• **ABOUT THIS TASK**
Find every line below with the word "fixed" in it, and copy each one.

(Records from a collection)
—————
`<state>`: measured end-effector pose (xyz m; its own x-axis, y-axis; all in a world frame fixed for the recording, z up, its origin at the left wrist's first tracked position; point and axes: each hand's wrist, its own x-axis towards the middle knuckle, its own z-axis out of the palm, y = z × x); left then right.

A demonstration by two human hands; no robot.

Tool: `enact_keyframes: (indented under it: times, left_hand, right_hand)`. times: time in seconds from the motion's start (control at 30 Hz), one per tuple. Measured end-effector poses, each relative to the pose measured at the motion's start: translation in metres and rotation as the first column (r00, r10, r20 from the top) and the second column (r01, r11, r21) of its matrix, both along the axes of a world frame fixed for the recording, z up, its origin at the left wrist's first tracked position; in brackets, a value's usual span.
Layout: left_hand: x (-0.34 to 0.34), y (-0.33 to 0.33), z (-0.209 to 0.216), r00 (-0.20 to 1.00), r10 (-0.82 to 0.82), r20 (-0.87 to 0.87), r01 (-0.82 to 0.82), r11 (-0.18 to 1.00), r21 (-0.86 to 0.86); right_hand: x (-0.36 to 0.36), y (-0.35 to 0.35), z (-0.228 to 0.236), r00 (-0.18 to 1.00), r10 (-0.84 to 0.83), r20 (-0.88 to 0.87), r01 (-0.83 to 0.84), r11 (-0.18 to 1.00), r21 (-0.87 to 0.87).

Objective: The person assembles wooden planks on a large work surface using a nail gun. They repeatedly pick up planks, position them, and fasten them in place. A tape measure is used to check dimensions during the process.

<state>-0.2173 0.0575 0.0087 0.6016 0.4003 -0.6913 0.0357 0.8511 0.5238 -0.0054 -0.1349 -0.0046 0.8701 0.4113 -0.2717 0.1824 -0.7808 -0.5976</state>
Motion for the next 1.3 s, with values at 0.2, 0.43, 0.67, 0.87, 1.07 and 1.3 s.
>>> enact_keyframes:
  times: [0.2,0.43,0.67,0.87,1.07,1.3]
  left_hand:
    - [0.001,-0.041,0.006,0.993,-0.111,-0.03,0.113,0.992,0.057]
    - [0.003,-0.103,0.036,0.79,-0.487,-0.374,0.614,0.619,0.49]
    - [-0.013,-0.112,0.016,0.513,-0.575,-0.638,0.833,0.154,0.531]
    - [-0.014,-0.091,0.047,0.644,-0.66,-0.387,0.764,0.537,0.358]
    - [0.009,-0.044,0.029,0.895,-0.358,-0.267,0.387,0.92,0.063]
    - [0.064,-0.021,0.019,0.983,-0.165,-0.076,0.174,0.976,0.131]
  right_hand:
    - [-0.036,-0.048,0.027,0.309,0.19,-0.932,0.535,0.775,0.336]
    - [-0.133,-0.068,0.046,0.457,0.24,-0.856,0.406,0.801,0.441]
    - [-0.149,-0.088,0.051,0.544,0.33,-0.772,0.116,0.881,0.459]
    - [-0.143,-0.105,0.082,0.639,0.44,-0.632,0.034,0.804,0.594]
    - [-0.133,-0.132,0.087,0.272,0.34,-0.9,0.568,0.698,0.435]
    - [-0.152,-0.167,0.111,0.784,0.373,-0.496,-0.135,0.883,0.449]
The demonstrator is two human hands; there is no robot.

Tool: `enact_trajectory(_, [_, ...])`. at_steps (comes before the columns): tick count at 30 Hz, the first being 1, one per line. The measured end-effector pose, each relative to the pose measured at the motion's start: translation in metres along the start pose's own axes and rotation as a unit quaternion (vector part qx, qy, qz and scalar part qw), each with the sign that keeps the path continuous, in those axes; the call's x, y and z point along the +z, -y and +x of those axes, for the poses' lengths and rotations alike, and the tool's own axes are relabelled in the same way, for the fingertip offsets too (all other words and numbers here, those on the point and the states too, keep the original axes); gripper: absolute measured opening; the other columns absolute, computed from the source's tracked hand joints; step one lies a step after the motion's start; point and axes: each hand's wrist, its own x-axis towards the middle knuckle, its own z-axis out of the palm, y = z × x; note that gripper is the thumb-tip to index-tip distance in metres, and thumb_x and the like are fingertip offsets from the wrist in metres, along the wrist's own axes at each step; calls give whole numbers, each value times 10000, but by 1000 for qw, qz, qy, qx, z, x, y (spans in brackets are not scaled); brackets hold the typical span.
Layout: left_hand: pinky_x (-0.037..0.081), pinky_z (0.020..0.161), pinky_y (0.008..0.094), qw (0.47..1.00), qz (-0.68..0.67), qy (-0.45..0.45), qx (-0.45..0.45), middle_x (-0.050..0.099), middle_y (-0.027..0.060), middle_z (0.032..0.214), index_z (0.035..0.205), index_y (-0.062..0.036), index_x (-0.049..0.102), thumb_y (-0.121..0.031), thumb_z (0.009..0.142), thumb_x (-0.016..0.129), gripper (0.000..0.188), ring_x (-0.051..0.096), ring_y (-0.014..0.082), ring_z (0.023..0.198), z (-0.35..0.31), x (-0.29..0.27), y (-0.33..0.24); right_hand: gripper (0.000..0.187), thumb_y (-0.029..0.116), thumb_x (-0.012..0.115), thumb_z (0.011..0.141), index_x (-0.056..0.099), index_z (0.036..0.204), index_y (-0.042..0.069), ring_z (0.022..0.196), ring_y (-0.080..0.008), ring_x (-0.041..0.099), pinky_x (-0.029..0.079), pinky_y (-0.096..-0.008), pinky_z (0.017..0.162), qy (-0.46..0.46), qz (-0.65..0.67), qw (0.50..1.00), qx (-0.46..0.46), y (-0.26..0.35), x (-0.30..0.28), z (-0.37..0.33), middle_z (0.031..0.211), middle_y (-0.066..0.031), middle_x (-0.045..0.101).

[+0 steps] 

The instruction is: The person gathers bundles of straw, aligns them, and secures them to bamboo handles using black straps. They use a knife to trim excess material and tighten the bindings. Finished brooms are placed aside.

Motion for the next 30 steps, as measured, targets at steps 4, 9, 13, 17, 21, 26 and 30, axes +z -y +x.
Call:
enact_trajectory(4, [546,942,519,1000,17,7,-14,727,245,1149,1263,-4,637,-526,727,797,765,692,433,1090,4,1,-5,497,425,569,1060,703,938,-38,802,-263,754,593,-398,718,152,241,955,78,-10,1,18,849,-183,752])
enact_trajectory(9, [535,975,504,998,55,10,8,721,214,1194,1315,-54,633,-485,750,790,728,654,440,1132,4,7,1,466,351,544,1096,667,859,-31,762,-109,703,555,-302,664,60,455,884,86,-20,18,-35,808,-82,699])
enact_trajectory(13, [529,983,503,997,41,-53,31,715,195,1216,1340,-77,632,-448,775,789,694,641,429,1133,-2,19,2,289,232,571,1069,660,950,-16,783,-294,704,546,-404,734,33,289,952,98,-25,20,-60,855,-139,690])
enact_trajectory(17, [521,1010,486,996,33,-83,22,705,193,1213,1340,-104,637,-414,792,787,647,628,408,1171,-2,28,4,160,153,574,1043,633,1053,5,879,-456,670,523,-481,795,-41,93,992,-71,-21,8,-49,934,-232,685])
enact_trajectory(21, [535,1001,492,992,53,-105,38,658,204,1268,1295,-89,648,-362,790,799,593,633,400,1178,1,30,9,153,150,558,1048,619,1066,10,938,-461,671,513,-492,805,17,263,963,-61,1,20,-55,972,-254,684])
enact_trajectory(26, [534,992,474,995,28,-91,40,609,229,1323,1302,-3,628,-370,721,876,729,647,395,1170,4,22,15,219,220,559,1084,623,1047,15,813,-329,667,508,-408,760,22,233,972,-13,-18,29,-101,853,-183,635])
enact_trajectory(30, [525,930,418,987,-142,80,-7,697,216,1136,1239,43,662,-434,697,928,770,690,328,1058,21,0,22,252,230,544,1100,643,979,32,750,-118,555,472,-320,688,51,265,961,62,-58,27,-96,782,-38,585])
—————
• **EXERCISE OUTPUT**
`<state>`: measured end-effector pose (xyz m; its own x-axis, y-axis; all in a world frame fixed for the recording, z up, its origin at the left wrist's first tracked position; point and axes: each hand's wrist, its own x-axis towards the middle knuckle, its own z-axis out of the palm, y = z × x); left then right.
Tool: `enact_keyframes: (indented under it: times, left_hand, right_hand)`. times: time in seconds from the motion's start (control at 30 Hz), one per tuple. Measured end-effector poses, each relative to the pose measured at the motion's start: translation in metres and rotation as the first column (r00, r10, r20 from the top) and the second column (r01, r11, r21) of its matrix, both along the axes of a world frame fixed for the recording, z up, its origin at the left wrist's first tracked position; in brackets, a value's usual span.

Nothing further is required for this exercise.